== WORK TO COMPLETE ==
Select every line below containing the word "moved".

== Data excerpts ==

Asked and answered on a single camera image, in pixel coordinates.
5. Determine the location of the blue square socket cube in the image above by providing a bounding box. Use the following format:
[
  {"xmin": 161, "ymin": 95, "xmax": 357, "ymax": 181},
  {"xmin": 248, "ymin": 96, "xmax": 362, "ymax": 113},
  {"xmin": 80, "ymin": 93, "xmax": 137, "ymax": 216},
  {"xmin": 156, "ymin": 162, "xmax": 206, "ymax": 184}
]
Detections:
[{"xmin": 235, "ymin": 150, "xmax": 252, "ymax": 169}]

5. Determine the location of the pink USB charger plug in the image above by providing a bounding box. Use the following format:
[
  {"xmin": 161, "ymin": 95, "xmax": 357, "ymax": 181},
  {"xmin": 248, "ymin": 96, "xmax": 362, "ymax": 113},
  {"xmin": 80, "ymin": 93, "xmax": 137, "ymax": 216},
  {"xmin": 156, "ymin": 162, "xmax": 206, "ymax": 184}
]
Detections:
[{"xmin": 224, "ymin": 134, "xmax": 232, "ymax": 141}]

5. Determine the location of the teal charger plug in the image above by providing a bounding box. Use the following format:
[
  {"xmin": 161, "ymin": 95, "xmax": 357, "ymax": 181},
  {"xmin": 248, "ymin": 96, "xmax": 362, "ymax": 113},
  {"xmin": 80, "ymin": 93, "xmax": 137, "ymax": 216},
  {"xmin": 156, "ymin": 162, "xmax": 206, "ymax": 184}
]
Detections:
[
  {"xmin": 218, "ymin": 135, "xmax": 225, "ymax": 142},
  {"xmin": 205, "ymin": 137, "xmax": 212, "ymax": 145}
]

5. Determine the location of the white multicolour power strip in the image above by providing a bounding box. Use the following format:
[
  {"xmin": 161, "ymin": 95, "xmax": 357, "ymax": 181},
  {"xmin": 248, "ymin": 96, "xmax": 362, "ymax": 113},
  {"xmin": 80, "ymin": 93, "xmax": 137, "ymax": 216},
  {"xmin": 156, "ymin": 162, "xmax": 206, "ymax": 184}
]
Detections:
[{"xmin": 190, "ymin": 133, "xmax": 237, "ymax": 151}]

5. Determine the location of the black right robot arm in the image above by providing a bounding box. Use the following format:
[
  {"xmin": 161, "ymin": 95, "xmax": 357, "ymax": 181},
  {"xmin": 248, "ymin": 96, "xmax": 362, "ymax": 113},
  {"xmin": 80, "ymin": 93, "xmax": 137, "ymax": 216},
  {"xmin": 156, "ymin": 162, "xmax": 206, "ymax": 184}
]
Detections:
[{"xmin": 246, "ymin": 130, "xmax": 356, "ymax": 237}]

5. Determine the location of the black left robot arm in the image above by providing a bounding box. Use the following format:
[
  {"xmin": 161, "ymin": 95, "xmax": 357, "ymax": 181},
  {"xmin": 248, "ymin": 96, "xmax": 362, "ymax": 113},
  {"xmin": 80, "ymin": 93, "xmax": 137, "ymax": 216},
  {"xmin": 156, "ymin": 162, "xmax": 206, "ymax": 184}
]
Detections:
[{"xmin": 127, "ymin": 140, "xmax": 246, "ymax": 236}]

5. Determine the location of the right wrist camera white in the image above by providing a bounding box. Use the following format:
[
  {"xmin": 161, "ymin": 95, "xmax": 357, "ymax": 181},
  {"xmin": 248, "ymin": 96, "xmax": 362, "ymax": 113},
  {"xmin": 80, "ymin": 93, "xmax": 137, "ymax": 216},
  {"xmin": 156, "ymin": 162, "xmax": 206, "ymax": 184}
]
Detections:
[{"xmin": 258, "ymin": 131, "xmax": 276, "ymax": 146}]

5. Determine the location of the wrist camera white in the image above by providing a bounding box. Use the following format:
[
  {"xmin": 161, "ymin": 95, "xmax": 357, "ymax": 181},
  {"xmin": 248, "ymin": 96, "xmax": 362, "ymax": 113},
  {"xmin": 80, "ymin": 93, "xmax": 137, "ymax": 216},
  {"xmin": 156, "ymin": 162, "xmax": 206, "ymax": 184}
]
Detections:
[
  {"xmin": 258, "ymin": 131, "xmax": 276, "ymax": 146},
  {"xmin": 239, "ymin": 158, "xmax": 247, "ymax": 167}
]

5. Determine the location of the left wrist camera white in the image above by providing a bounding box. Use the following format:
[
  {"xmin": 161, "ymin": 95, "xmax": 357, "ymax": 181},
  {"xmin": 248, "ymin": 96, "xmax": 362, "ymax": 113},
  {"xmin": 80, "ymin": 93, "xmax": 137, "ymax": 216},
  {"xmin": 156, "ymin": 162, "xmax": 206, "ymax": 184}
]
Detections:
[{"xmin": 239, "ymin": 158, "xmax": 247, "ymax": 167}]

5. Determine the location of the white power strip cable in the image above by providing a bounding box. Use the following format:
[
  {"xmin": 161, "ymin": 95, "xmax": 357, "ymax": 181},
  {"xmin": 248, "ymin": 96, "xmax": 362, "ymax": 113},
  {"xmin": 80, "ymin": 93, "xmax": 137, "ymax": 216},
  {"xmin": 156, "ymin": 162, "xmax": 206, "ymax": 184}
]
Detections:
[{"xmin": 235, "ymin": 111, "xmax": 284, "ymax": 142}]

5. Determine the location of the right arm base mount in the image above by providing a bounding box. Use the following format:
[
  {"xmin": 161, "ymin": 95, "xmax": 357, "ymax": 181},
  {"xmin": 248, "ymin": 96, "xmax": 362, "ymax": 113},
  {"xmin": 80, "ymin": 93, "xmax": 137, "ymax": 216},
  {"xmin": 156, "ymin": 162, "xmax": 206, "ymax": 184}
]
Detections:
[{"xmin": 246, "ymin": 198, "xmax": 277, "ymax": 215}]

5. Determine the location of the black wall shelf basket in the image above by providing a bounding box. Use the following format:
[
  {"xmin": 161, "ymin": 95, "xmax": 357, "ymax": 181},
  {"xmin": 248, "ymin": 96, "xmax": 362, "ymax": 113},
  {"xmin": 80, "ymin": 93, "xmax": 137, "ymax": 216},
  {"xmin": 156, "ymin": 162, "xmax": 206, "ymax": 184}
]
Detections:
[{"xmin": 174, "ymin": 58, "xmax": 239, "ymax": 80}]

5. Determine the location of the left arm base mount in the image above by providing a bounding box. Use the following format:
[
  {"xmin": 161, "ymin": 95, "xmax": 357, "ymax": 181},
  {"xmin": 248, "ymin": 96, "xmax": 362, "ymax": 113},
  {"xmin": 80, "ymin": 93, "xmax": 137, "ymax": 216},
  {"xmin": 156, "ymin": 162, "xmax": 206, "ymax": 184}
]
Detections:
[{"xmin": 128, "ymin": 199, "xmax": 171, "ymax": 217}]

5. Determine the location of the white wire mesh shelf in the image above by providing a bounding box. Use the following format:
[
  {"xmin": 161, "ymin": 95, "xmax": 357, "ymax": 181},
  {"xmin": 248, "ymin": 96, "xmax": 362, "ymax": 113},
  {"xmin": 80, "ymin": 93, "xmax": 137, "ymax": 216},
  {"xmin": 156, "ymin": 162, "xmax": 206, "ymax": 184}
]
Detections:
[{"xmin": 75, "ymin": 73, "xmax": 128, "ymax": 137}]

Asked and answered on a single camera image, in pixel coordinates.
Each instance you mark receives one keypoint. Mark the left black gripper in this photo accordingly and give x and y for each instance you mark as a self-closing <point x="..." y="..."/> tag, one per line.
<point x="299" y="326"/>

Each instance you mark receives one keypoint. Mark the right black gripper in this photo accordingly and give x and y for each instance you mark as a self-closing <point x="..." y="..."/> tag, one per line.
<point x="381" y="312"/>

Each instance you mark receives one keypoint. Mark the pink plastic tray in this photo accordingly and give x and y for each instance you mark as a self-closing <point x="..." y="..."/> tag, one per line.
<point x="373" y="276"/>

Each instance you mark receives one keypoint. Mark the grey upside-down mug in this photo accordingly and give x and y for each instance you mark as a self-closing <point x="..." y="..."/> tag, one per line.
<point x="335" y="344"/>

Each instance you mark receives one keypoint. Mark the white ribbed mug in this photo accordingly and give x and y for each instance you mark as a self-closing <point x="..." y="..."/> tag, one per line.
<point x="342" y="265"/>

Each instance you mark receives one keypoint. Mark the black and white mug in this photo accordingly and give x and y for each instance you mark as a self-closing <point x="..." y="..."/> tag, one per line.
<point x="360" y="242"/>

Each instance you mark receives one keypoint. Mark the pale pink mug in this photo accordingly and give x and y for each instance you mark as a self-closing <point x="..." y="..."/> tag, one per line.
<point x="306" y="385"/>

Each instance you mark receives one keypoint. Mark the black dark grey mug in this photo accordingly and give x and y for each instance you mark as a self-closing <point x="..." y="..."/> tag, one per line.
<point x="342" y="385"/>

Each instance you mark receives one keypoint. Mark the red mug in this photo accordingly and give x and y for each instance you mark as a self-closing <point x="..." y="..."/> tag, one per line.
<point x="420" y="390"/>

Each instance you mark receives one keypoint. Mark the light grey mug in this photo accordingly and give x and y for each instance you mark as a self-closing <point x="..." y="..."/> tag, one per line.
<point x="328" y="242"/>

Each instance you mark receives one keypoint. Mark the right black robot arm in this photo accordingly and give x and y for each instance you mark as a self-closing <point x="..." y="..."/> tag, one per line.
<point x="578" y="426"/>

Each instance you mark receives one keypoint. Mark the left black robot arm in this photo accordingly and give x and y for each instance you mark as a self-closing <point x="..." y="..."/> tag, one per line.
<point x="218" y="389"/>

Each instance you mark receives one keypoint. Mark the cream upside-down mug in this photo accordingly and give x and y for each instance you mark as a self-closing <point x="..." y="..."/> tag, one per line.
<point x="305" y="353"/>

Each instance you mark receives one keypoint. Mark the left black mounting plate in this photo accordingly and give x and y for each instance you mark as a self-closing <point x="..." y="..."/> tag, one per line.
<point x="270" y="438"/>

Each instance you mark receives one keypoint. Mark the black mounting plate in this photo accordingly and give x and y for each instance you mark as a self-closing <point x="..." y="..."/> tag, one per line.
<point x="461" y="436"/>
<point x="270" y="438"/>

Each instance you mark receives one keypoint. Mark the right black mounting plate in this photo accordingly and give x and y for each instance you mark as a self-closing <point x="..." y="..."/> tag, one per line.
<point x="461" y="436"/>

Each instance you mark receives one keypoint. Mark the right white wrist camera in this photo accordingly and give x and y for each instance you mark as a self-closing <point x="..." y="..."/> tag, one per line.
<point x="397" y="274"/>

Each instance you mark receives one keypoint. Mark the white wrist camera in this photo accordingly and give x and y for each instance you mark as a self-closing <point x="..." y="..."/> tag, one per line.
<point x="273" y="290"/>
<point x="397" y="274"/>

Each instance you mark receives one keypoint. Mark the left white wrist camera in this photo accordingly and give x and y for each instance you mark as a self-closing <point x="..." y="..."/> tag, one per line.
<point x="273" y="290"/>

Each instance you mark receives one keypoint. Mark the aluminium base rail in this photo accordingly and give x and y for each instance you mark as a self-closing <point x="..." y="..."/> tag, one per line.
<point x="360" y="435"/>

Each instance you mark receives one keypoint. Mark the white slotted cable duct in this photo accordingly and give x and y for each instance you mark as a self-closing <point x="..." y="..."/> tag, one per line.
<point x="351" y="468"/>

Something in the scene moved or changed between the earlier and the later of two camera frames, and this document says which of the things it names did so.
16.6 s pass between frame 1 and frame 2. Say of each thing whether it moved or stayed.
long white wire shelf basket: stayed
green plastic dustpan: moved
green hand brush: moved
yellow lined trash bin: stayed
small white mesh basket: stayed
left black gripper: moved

== EXERCISE OUTPUT ==
Something in the scene moved or changed between the earlier and the later of two camera frames, and this document says which of the things it names did so.
16.6 s pass between frame 1 and frame 2. Say of each thing whether it moved or stayed.
green plastic dustpan: moved
green hand brush: moved
left black gripper: moved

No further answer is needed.